Last week was one of those weeks when everything seemed to be a problem and I couldn’t help but wonder if becoming a parent was a wise decision.
Every time I turned around those little (and big) rugrats were testing my patience and driving me absolutely crazy!
It seemed as though I wasn’t cut out for the role of mother, and I wondered if I was the only one who felt like the exact opposite of June Cleaver.
I’ve never worn an apron, don’t usually cook with a big white toothy grin; my home looked like a major gust of wind swept through it, the kids were dirty, my plants were dying (honestly, I’m convinced that instead of a green thumb, mine is actually black), and I was ready to scream.
One evening I returned home from work 10 minutes early and surprise . . . I caught my little angels breaking the rules.
They are home for an hour after school and have strict instructions not to have friends over or go outside until I get home.
The second my daughter saw me, she burst into tears and ran to her room. She knew she was in trouble. Her poor friend, not knowing my rules, looked around confused and quickly left.
My son came in from outside and immediately started making up excuses as to why he had forgotten the rules.
They were told to stay in their rooms, and I cancelled two activities they were looking forward to.
The protests they screamed could have been heard a mile away. I’m shocked no one nearby called the police thinking my children were in danger.
“You’re ruining my life!” one cried, while the other screamed, “You’re the worst mom ever!”
As I stood there listening to simultaneous tantrums, my oldest waltzed in the door asking what was for dinner.
All it took was one look from me and he figured out it would be in his best interest to walk away and not say another word.
Total chaos had enveloped my home, and I hadn’t even had time to take my shoes off or set my purse down.
Now two of my children were crying and one was mad at me because he hadn’t done anything wrong except ask about dinner.
Then the guilt set in you know the time period where you wonder if your punishment was too harsh, or if you did the right thing.
I went outside and called the one person who could relate, and advise me my mom. (Because in my world there sure isn’t any Ward Cleaver to consult with).
By this time, I was near tears as I explained to grandma what her sneaky little grandchildren had done and how awful I felt about how I handled it.
After I described the situation, I told my mom that I never knew it would be so hard to discipline children, that as a kid I had thought, maybe, my mom enjoyed punishing me.
She told me that the kids were trying to make me feel guilty, to get out of trouble, and it was working.
Those conniving actors!
I walked back through the door with a new attitude.
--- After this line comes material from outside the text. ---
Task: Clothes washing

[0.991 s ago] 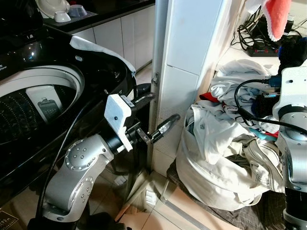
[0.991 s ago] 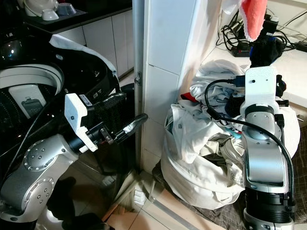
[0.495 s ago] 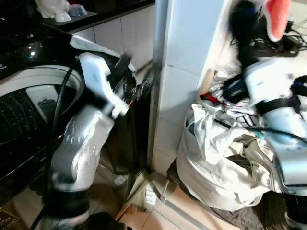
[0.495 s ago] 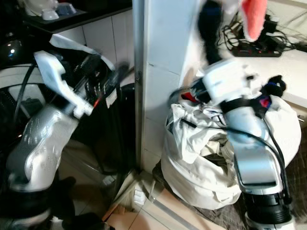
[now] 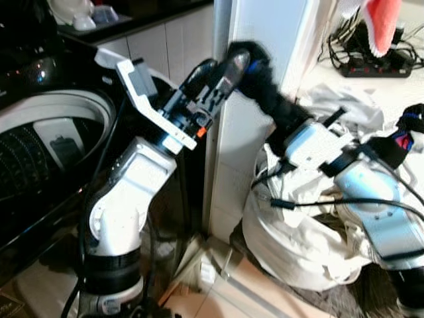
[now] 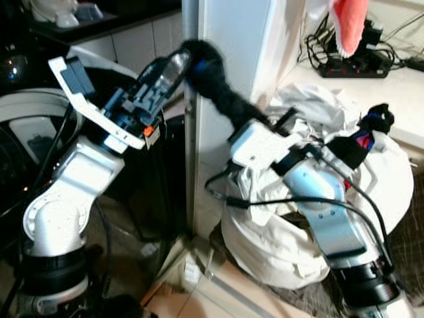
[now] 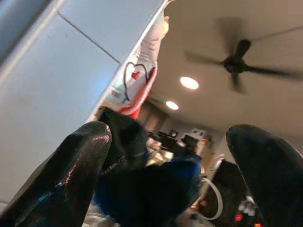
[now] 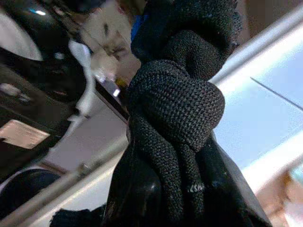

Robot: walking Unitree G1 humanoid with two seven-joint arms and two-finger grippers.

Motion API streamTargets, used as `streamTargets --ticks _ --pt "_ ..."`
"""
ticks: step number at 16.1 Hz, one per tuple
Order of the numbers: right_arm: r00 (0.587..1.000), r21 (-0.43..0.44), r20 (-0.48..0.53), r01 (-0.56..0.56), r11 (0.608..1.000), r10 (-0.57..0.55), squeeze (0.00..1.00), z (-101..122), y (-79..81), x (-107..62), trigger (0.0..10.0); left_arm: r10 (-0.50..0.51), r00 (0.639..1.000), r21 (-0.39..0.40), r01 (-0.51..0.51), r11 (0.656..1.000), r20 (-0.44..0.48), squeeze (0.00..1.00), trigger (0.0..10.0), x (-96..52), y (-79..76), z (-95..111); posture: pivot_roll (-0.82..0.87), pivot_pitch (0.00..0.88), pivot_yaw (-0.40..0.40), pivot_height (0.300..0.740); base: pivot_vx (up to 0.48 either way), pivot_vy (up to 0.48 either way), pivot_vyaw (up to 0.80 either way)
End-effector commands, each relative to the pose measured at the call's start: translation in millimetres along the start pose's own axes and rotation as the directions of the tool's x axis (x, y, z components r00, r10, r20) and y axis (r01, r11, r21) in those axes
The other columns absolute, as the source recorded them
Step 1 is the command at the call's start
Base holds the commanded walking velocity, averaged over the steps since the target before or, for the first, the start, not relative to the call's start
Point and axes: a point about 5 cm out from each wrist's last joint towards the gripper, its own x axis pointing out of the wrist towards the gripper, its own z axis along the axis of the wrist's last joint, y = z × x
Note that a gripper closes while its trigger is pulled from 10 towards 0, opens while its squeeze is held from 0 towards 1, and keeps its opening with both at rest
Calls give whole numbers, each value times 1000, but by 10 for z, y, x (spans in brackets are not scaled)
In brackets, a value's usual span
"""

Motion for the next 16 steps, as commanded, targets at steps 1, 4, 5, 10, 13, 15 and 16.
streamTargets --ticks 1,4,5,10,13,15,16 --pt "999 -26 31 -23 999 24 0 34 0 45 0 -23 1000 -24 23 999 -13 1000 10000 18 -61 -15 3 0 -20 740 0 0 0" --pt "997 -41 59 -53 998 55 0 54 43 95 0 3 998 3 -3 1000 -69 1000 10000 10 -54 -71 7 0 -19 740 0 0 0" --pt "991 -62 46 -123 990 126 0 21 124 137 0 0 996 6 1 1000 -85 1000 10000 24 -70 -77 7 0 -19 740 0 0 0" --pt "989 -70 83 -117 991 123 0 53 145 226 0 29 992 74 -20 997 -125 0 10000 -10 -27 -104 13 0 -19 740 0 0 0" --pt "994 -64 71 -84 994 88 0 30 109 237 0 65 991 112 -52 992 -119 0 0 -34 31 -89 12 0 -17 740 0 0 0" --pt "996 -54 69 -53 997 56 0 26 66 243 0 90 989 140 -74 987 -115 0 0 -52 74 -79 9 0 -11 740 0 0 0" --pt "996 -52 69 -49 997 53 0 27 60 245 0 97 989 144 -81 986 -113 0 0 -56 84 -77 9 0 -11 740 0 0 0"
As they stomped around their rooms, and continued to act as though their lives were over, I announced, “Go ahead, lay on the water works! Nothing you can say or do will change anything, I’m not listening to it anymore!”
I went about making supper and ignored the next few outbursts from my children.
Eventually they figured out that they weren’t getting anywhere with their dramatics and they just had to accept their punishments, or so I thought.
This is when I decided to put my acting skills to the test. I went about making supper, very quietly, and put on my sad face. They aren’t the only ones who know how to pout.
Whether this was the right or wrong thing to do, I’m not sure but it wasn’t long before I found out my children really do have a conscience sort of.
One child wrote a short apology note and the other hugged me and said, “You really aren’t the worst mom ever,” while looking at me with cute puppy dog eyes, then dared to add, “Now can I be un-grounded?”
What do you think happened next? He was sent back to his room by the worst mom ever!